Celeste Wilson Essay

Celeste Wilson Essay

Celeste Wilson
Fall 2013 Fellow

Hot glass is dangerous. You can’t be inattentive. Working with cold glass, on the other hand, requires a different order of precision. There’s lot less adrenaline and a lot more minutia. Coldworking is polarizing. Some glass workers love it and almost everybody else —the majority —hates it.

“I do like it,” says Celeste Wilson, a Fall 2013 resident Fellow at the Creative Glass Center of America. “A whole day can go by (when I’m cold-working) and I’m not looking at the clock.” The most rudimentary cold-working task is grinding the base of a blown object flat and level, but it’s possible to do many things with the grinding wheel. “It’s very satisfying to me to take a piece of glass and do whatever I want to it,” Wilson says. Her eyes light up, “shape it or cut it or drill it. It’s empowering.” Wilson is versatile and expert in glass processes. She is much in demand as a studio assistant and fabricator for top artists. She currently works for around eight. “Any of my bosses can say, ‘I need these specific dimensions, this way, and that way,’ and I can say, ‘Okay. Give me some time and I can do it.’

Her confidence in her ability to meet any requirement reflects her natural bent as an artist. As a student, she listed glass as her major simply to qualify to take a course in it. “I took the class and it was amazing — way better than printmaking which was what I thought I wanted to do. I’ve been hooked ever since. It’s very addicting.” However, Wilson’s interest in printmaking is not coincidental. Making prints — multiples that are all identical, all flawless — is an unforgiving discipline. Wilson brings that exactitude to everything she does. She also thinks about integrating print-making techniques with glass. At WheatonArts she was considering ways to transfer layered stencil shapes onto glass either as fired-on paints or through sandblasting.
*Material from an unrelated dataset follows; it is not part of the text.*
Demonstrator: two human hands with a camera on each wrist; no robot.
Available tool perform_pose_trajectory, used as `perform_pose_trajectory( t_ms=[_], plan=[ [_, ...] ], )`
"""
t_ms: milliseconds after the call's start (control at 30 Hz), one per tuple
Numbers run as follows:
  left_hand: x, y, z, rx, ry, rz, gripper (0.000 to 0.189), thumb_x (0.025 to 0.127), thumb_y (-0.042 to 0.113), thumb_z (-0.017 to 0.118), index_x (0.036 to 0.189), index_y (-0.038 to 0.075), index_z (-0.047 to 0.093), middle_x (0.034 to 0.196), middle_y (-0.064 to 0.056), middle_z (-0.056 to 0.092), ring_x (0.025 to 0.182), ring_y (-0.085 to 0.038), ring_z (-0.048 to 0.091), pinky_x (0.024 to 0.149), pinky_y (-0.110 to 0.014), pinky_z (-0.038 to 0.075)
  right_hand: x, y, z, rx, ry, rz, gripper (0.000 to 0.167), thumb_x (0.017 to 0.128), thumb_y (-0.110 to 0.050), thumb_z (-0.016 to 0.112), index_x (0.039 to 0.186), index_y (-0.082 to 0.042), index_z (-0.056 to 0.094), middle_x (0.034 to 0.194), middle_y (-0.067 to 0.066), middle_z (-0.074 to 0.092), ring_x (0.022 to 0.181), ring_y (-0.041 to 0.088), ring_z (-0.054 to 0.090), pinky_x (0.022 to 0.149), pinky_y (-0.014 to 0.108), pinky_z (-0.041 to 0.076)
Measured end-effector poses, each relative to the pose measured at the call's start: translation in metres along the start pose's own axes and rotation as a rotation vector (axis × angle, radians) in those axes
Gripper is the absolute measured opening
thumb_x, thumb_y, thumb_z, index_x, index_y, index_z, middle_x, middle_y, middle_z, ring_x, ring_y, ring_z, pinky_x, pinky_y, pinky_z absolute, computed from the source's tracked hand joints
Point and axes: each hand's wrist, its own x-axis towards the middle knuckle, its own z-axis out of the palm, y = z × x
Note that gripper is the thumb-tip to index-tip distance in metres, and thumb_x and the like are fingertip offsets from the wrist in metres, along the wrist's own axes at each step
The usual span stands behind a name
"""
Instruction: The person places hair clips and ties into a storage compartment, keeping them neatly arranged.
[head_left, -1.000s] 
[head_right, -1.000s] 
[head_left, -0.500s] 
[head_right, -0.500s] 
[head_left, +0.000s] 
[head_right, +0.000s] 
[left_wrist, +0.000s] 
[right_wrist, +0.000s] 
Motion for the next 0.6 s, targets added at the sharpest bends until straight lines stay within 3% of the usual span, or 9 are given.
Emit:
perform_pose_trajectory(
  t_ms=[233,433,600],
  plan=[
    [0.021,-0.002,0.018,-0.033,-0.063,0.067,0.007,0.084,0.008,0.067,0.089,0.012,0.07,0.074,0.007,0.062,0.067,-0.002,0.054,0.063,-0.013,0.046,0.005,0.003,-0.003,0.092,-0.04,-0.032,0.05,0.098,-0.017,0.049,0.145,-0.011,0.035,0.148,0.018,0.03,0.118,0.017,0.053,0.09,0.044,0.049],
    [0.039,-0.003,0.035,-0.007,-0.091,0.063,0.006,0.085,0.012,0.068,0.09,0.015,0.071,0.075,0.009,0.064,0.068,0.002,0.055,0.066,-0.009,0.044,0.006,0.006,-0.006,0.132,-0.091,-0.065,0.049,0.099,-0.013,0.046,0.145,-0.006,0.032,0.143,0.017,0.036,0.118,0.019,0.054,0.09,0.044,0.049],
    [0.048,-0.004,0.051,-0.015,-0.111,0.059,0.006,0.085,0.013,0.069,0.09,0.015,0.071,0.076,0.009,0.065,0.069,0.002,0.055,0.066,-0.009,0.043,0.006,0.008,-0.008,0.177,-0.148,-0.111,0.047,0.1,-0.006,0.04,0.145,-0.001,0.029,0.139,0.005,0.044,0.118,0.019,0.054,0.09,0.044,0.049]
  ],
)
“I have a desire always to touch glass [even when it’s molten]. I think so many glass blowers do. It’s hard for me to remove my body from the process. The work I did in my undergraduate was all about the body and the fragility of glass and the body. [Although] I feel like that idea has already been pushed in the glass world.” Her most ambitious piece was a wall made of individual transparent bricks. The glass was blown into rectangular molds and stacked into walls. It placed the ephemeral, provisional character of glass against the seeming imperviousness of clay bricks. Wilson left the wall of glass incomplete, a possible commentary on human achievement. Is it in the process of construction or destruction?

Wilson explored a series of process works involving large spheres begun before her CGCA residency. Not knowing exactly where the series might end up, she suspended the globes through holes drilled in the cooled glass. They resemble hanging pieces of meat and like the human body — meat after all — they are fragile. She cracks them. “The first time I did it I thought, ‘Oh wow!’ It looked so much like a hanging carcass.’ My original thought was that it would stay together much more — that it would retain most of its shape — it would deform just a little bit.” The shattered shape is invested in plaster and a hot bubble of glass blown it to make a seamed fragmented former sphere.
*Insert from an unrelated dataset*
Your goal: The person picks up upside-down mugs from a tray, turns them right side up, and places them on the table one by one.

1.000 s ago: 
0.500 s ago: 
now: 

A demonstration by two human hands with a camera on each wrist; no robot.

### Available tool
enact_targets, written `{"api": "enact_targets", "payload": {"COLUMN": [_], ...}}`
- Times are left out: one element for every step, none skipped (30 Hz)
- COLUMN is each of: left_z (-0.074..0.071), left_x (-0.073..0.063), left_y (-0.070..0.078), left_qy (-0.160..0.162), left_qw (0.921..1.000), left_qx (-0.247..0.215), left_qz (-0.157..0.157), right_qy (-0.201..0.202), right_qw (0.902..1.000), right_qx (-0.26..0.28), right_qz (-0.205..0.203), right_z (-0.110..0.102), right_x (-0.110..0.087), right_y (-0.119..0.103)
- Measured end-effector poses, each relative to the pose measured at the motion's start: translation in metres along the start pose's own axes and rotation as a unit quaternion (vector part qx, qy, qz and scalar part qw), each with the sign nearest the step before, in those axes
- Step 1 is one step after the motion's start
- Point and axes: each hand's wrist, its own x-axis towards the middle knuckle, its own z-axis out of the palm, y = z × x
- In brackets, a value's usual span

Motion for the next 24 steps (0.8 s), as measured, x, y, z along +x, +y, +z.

Spheres, deformed, distorted and deployed, fill her studio. She blew into a pierced colander-like mold so the glass puffed out through the holes making shapes that may someday contain lights. She sliced one side of various small, thin-walled spheres and organized 19 of these bubble shapes into a 20” diameter mandala-like pattern. When asked if she were challenging the “tyranny of the sphere,” she laughingly agreed that although she had made innumerable rectangular forms for her wall; she was currently focused on spheres: “squishing them, heating them up, casting them and blowing into them. Everything I could do with a sphere I did.

“It’s kind of the nature of glass. Glass wants to be a sphere. It doesn’t want to have sharp edges.” There is more than a hint of ritual in the processes Wilson devices. “It’s a dialogue between perfection and accident. You like to take perfection and turn it into an accident and take an accident and turn it into perfection. . . . I do try to pay attention to the material and how it talks back.”

With her huge array of skills, insight, and intelligence, Wilson is a young artist who has not yet settled into a specific project or direction. She plans to attend graduate school soon. What she has already achieved makes you want to see what she will do next.